Over 4000 species of psyllid, or jumping plant-lice, (Hemiptera: Psylloidea) are described worldwide [1] and it has been estimated that twice as many species are still undescribed [2]. Due to their host specific behaviour, some psyllids have been used as biological control agents of exotic plants [3, 4]. Others are among the most devastating pests worldwide due to their ability to transmit plant pathogens of the genus “Candidatus Liberibacter” [5], such as the tomato and potato psyllid (Bactericera cockerelli Šulc) associated with Zebra chip disease, and the Asian and African citrus psyllids (Diaphorina citri Kuwayama and Trioza erytreae Del Gercio, respectively) associated with huanglongbing disease [6,7,8,9]. Rapid and accurate identification of psyllid species is therefore crucial in many applications, including biosecurity and biodiversity assessments. However, morphological identification of psyllids is challenging for three main reasons: the lack of taxonomic keys, the lack of distinguishing morphological features in some immature stages and some adults (especially females in certain groups), and the presence of seasonal dimorphism [10].

Success of the DNA barcoding method, and construction of reference DNA barcode libraries for taxon identification, relies on the efficiency of “universal” primers to amplify the same gene region for many different taxa. The use of standard mitochondrial primers for invertebrate species identification and systematics was proposed by Folmer et al. [11] and Simon et al. [12], among others, with one particular gene, cytochrome c oxidase 1 gene (cox1), promoted as the best candidate region for a standard DNA barcode for animals [13]. In one of the earliest publications on DNA barcoding, Folmer et al. proposed the cox1 gene and a set of potentially “universal” primers (LCO1490/HCO2198) to amplify the 5’ end of cox1 across a diverse group of invertebrate phyla including molluscs, echinoderms, and tardigrades [11]. Subsequently, studies showed that these “universal” primers performed poorly for certain taxonomic groups [14,15,16].
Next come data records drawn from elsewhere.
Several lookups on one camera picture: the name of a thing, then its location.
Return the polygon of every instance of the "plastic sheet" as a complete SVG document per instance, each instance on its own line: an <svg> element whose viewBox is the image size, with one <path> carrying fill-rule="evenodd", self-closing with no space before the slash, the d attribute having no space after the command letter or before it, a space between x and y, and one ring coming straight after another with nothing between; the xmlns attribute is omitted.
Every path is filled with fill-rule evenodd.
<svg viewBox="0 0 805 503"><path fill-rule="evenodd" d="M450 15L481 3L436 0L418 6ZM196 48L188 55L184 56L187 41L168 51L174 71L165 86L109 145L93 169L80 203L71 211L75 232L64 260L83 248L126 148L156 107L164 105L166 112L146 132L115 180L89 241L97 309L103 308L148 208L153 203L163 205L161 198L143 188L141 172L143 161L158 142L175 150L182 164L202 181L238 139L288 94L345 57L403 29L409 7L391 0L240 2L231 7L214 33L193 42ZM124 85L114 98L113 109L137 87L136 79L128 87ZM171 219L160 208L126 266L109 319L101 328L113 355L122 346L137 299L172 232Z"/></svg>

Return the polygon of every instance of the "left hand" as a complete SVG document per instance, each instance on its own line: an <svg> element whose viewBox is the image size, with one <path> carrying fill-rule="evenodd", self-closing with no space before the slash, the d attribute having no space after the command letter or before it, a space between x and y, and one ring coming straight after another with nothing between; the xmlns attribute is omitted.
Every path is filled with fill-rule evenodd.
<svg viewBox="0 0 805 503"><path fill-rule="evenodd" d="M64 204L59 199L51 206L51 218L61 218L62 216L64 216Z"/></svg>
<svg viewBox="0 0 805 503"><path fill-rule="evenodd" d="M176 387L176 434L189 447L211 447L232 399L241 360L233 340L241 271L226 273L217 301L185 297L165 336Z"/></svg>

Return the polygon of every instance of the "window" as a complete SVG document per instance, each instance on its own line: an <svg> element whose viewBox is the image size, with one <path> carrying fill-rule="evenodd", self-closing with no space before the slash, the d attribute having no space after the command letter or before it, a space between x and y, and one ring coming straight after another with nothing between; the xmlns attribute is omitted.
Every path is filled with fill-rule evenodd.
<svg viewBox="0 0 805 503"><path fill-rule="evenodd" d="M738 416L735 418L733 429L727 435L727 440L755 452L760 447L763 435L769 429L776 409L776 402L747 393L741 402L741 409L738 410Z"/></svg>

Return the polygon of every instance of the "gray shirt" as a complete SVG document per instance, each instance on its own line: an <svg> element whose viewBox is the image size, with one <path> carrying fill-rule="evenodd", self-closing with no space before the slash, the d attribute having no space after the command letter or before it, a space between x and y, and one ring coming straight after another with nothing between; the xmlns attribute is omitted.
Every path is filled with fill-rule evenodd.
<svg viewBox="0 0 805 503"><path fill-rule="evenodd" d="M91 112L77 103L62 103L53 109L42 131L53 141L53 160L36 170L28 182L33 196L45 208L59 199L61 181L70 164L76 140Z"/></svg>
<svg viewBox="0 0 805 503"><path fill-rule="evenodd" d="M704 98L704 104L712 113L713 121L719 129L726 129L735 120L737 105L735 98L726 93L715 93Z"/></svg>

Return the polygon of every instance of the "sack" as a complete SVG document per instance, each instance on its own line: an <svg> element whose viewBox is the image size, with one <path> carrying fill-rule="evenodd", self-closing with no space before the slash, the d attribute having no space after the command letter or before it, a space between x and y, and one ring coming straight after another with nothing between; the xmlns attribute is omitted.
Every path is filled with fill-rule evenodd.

The cox1 DNA barcode has proven to be a highly effective tool for identification in psyllids [10, 17, 18], but in most cases researchers use different sets of primers to amplify slightly different parts of cox1 and often need more than one primer set to obtain amplification across all focal taxa [10, 19]. The option to have a single primer pair that would reliably amplify and sequence across the superfamily Psylloidea as well as maximize the quantity and informativeness of the data has not been available for psyllids. Furthermore, the use of different primer pairs to amplify slightly different regions of cox1 prevents the construction of a comparative worldwide DNA barcode library for psyllids due to variable lengths and different placement of sequence alignments from different studies.

A screen of publicly available sequences of psyllid taxa in BOLD Systems and GenBank reveals that less than 30% of the species are represented by a cox1 sequence with length > 500 bp, which is a length proposed as a requirement for a standard barcode [20]. Furthermore, only 20% of these have been amplified with the “universal” primers proposed by Folmer et al. [11]. The remaining sequences (80%) have been amplified with many different primer pairs such as the modified primer set developed specifically for Lepidoptera [21] that became standard for many insect taxa, LepF1/LepR1 (but accounts for less than 5% of psyllid sequences); or various alternatives designed for specific geographically focused studies [19, 22,23,24,25] (see Additional file 1: Table S1).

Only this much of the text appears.